A child’s typical workday beings around 6 in the morning and ends in the late evening. “Some of the children’s job is to clear the forest using chainsaws, while others climb trees to cut cocoa bean pods using a machete.” These standard tools of working, violates the international labor laws. Once the bean pods are cut from the tree, children pack the pods into large heavy sacks that could weigh more than 100 pounds. If this process is not completed quickly enough, then they have the chance of getting severally beaten. Every strike the child makes with the machete, has the potential to cut the child’s flesh. The majority of children that work on these farms have a numerous amount of scaring on their hands, arms, legs and shoulders.

In addition to this dangerous machinery, children are also exposed to chemicals on the farms in West Africa. Tropical regions such as Ghana and the Ivory Coast, which are 2 main suppliers of coco beans, “consistently deal with prolific insect populations” and choose the children, as young as 10,  to spray the pods with a large amount of chemicals without wearing any protective clothing.

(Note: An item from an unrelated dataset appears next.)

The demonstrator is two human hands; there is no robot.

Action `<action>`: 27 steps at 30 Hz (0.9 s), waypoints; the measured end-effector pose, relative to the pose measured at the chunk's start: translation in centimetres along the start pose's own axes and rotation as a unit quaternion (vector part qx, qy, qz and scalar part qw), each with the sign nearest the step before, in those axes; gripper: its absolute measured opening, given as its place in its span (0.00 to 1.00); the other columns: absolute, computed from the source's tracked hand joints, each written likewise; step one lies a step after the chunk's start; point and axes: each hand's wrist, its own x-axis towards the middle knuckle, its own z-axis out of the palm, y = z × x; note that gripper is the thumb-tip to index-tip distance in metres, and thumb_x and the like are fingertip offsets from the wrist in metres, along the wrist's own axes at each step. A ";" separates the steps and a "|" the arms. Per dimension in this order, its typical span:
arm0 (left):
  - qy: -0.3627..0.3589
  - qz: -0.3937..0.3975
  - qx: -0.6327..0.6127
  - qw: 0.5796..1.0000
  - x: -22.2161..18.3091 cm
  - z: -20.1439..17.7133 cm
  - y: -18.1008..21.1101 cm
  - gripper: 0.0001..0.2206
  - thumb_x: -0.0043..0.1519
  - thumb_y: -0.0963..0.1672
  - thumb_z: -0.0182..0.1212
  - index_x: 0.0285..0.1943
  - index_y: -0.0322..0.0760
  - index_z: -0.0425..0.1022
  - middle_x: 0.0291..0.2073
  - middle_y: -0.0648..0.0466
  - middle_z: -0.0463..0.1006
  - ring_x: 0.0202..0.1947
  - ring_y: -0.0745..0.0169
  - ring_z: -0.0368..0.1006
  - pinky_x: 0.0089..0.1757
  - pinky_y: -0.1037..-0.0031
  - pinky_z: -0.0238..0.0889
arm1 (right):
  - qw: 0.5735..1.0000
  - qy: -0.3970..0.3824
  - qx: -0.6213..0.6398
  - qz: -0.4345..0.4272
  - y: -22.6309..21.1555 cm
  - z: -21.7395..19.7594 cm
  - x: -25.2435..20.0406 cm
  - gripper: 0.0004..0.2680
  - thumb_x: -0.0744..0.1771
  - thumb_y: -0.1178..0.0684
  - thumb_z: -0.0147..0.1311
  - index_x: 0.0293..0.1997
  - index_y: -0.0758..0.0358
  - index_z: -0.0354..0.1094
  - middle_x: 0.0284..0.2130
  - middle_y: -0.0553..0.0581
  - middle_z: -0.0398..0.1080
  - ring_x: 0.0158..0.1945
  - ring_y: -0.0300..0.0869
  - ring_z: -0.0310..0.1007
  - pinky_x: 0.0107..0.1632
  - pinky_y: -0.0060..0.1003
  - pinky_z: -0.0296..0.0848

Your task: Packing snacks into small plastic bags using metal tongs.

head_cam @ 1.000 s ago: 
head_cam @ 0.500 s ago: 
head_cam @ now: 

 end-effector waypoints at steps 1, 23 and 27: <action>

The farm owners usually “provide” the children with the cheapest foods available and make the children sleep on small wooden planks in tiny windowless buildings with no access to clean water or sanitary bathrooms. “Around 10% of the children in Ghana and 40% of the children in the Ivory Coast do not attend school.” Not providing for these kids, have many short-term and long-term effects. Without an education, the children on the cocoa farms have little to no chance of ever breaking the cycle of poverty.

So before you buy a chocolate bar, think. You or someone in your family could have suffered to make it. The question is, “Would you still buy it?”

Aristotle. The Nicomachean ethics. Cambridge: Harvard University Press, 1999.